YOUR TASK.
Look through the records below for the line holding "In which part of this photograph is the blue". Write it out exactly, with each following line through the line holding "In which part of this photograph is the orange clamp?".

Source records
- - - -

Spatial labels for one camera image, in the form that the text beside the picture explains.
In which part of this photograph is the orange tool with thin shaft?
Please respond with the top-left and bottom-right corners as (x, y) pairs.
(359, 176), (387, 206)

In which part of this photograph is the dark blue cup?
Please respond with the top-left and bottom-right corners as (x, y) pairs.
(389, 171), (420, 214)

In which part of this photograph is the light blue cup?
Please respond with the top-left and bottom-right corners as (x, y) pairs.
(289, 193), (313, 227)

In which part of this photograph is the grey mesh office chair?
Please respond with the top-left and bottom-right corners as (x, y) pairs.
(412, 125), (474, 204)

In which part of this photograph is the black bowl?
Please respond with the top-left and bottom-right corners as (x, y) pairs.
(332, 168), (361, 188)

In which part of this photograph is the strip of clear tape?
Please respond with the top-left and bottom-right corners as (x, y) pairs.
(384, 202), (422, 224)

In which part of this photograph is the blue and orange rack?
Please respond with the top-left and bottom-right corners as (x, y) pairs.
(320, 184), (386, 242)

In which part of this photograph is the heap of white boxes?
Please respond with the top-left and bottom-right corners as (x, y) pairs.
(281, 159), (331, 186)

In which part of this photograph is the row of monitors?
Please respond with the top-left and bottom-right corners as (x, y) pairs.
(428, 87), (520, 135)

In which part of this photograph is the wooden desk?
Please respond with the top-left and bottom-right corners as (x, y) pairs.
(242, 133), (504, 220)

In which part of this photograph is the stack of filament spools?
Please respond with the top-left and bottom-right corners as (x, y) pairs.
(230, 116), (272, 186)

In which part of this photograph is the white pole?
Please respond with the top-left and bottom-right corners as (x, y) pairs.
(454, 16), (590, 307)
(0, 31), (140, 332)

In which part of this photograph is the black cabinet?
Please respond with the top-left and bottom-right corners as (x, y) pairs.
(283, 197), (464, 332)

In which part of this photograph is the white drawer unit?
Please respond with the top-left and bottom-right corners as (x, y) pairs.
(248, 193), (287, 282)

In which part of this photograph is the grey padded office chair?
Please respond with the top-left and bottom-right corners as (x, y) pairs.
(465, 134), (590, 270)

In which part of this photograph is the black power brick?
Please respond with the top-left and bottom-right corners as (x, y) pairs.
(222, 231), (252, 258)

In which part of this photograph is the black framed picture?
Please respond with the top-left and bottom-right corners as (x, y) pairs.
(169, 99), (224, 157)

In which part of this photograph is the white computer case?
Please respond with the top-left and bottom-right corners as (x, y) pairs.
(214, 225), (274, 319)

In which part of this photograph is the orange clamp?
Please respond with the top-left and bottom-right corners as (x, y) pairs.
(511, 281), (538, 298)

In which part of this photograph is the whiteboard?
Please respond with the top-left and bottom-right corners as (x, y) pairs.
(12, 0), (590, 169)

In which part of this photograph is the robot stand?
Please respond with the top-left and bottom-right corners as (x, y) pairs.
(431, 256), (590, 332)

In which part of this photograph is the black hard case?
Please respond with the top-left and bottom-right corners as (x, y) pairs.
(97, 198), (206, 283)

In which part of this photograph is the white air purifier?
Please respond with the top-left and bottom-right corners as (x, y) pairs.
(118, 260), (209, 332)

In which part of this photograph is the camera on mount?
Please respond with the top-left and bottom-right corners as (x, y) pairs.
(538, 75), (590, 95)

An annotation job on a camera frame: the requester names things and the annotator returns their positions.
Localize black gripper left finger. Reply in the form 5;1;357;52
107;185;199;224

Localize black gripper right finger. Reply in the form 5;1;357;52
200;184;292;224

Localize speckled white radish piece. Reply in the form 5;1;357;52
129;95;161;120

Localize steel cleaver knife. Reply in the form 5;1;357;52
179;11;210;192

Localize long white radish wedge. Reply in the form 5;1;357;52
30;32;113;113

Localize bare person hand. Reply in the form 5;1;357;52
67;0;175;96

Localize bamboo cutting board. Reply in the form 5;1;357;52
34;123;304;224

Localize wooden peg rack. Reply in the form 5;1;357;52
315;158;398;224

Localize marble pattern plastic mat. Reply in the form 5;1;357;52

- - - -

ANSWER AREA.
In which part of this photograph is the blue and orange rack?
Please respond with the top-left and bottom-right corners as (x, y) pairs.
(320, 184), (386, 242)

In which part of this photograph is the heap of white boxes?
Please respond with the top-left and bottom-right corners as (x, y) pairs.
(281, 159), (331, 186)

In which part of this photograph is the row of monitors?
Please respond with the top-left and bottom-right corners as (x, y) pairs.
(428, 87), (520, 135)

In which part of this photograph is the wooden desk?
Please respond with the top-left and bottom-right corners as (x, y) pairs.
(242, 133), (504, 220)

In which part of this photograph is the stack of filament spools?
Please respond with the top-left and bottom-right corners as (x, y) pairs.
(230, 116), (272, 186)

In which part of this photograph is the white pole?
Please respond with the top-left and bottom-right corners as (x, y) pairs.
(454, 16), (590, 307)
(0, 31), (140, 332)

In which part of this photograph is the black cabinet?
Please respond with the top-left and bottom-right corners as (x, y) pairs.
(283, 197), (464, 332)

In which part of this photograph is the white drawer unit?
Please respond with the top-left and bottom-right corners as (x, y) pairs.
(248, 193), (287, 282)

In which part of this photograph is the grey padded office chair?
Please respond with the top-left and bottom-right corners as (x, y) pairs.
(465, 134), (590, 270)

In which part of this photograph is the black power brick?
Please respond with the top-left and bottom-right corners as (x, y) pairs.
(222, 231), (252, 258)

In which part of this photograph is the black framed picture?
Please respond with the top-left and bottom-right corners as (x, y) pairs.
(169, 99), (224, 157)

In which part of this photograph is the white computer case?
Please respond with the top-left and bottom-right corners as (x, y) pairs.
(214, 225), (274, 319)

In which part of this photograph is the orange clamp?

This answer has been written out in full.